Given records:
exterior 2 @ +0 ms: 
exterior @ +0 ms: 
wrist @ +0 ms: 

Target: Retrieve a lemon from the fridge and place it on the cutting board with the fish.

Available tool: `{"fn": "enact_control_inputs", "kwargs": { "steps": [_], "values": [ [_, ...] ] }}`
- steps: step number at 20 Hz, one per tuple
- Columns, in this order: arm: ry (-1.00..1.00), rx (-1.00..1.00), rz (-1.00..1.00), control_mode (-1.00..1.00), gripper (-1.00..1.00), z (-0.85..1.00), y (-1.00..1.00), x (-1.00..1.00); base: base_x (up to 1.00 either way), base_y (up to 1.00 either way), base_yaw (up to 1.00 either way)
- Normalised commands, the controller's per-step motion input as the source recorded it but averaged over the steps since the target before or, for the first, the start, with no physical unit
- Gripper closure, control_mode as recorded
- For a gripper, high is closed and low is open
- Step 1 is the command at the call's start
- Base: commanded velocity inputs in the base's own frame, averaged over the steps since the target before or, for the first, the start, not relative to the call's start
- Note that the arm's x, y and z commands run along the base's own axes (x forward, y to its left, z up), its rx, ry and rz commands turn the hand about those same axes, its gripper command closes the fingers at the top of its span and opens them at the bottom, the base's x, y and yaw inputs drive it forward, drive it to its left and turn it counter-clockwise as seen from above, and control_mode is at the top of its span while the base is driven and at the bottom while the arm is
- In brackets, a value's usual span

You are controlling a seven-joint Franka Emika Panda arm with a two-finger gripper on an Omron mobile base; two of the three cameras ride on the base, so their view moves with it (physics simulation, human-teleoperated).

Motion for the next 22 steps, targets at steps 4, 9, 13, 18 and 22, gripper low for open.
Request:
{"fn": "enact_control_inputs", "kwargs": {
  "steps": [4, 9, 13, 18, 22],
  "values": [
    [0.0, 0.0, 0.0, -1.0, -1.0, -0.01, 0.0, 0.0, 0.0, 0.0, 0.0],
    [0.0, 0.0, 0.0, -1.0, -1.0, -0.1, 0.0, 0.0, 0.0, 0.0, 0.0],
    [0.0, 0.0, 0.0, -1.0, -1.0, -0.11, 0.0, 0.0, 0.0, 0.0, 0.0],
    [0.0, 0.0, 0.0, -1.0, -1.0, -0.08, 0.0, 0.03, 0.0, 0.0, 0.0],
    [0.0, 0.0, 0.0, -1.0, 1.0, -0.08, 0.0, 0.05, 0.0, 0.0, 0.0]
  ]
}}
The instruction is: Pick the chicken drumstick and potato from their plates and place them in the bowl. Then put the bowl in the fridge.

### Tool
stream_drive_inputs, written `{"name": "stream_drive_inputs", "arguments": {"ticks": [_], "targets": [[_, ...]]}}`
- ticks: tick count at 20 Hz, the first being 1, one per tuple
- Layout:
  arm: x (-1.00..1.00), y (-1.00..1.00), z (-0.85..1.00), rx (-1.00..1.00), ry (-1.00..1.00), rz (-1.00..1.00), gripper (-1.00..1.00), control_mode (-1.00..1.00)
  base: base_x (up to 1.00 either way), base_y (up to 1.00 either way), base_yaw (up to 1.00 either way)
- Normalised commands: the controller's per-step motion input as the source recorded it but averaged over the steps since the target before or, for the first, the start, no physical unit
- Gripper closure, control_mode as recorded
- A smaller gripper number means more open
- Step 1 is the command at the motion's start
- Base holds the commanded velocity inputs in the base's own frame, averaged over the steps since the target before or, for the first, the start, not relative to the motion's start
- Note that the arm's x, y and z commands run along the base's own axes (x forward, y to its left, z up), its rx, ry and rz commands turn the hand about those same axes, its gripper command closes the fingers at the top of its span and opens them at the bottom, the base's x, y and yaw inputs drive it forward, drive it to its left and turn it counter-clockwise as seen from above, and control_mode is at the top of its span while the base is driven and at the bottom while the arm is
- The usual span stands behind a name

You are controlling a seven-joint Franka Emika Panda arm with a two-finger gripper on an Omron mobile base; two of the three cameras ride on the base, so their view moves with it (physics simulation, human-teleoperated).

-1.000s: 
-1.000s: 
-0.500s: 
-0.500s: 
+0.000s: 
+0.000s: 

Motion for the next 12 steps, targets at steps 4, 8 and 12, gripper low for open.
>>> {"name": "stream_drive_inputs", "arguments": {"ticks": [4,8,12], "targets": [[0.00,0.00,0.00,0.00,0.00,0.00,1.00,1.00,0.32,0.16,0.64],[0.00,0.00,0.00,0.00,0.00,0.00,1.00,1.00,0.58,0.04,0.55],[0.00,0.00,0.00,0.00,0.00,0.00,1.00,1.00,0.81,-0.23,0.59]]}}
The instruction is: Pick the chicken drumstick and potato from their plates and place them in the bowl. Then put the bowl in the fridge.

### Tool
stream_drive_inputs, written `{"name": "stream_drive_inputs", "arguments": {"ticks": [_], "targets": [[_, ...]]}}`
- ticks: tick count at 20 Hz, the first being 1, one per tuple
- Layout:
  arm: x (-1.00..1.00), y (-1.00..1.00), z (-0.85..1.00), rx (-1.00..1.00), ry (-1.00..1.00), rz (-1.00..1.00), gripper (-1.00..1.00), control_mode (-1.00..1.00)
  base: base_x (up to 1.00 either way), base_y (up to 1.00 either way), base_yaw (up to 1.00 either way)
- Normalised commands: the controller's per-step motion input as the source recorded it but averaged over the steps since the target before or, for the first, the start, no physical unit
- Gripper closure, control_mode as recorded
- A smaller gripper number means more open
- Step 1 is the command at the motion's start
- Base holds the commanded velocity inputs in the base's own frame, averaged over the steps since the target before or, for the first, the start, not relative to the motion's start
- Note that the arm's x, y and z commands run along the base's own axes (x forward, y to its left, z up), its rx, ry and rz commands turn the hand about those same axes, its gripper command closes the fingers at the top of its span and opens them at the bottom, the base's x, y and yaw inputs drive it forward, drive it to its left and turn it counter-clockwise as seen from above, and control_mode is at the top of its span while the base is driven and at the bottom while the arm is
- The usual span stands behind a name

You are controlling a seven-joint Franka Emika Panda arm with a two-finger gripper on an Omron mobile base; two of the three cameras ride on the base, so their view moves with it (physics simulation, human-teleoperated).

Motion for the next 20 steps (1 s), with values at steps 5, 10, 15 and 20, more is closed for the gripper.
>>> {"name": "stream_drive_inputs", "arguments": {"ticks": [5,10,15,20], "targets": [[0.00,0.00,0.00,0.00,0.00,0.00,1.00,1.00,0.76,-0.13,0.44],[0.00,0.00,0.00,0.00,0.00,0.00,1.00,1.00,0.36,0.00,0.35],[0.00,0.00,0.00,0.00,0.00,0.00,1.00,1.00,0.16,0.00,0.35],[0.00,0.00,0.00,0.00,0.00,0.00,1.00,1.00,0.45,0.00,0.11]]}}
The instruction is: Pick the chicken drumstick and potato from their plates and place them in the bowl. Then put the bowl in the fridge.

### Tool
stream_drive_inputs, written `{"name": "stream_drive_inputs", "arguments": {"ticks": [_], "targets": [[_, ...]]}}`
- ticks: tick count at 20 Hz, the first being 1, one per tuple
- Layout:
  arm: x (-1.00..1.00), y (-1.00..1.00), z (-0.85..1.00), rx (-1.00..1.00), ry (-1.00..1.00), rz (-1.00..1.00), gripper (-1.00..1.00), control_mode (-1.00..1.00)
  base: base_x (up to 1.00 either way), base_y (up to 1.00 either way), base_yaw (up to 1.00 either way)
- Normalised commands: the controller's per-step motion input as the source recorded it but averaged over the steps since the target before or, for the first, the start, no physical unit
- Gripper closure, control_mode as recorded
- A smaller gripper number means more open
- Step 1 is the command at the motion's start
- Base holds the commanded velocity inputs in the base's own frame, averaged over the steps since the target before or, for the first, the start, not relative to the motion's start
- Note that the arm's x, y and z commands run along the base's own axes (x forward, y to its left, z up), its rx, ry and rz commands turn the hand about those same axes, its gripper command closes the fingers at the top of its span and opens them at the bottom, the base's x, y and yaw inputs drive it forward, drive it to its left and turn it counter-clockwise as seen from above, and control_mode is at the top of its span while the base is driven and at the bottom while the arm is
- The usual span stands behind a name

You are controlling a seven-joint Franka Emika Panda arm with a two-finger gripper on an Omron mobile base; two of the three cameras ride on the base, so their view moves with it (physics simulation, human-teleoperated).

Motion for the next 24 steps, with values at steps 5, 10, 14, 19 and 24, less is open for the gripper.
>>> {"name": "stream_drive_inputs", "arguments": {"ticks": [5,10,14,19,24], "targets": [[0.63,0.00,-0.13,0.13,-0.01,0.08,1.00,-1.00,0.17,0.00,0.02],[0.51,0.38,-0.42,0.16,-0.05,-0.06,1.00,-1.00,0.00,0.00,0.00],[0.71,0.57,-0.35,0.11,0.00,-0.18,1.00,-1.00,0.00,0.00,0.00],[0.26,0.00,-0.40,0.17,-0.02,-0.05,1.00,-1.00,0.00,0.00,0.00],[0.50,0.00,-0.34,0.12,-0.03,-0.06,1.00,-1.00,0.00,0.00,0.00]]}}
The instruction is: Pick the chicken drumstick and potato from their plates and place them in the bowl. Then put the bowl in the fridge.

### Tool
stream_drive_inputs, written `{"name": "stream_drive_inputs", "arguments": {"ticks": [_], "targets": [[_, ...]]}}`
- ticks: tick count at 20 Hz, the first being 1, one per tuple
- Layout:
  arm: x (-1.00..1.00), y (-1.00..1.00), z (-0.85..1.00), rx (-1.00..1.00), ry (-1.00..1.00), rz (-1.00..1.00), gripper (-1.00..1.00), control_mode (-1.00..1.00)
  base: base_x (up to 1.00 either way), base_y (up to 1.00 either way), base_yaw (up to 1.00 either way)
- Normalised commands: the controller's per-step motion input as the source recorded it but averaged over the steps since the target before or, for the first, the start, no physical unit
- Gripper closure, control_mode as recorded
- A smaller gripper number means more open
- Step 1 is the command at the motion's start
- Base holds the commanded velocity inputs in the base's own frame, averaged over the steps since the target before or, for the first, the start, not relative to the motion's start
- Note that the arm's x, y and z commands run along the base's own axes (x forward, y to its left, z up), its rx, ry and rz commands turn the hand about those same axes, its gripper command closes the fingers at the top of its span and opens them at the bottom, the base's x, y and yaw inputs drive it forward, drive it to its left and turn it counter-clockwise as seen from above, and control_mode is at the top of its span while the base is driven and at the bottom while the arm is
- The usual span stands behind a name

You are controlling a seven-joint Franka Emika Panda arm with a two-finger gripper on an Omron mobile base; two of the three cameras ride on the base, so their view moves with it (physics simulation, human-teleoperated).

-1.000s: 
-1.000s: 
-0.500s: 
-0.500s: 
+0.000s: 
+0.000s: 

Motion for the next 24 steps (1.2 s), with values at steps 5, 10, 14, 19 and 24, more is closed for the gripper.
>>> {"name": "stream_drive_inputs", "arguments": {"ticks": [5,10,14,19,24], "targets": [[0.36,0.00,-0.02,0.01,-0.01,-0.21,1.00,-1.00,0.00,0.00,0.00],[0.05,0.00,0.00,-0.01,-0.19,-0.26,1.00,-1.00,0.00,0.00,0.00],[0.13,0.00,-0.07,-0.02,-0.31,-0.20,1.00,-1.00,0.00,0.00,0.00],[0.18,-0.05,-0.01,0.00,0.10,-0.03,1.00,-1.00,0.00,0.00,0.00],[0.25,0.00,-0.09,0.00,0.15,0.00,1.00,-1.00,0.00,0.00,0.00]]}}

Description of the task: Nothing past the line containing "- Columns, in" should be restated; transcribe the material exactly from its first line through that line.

The completed task:
exterior 2 @ +0 ms: 
exterior @ +0 ms: 
wrist @ +0 ms: 

Target: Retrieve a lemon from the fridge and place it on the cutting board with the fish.

Available tool: `{"fn": "enact_control_inputs", "kwargs": { "steps": [_], "values": [ [_, ...] ] }}`
- steps: step number at 20 Hz, one per tuple
- Columns, in this order: arm: ry (-1.00..1.00), rx (-1.00..1.00), rz (-1.00..1.00), control_mode (-1.00..1.00), gripper (-1.00..1.00), z (-0.85..1.00), y (-1.00..1.00), x (-1.00..1.00); base: base_x (up to 1.00 either way), base_y (up to 1.00 either way), base_yaw (up to 1.00 either way)

What needed an answer now has one.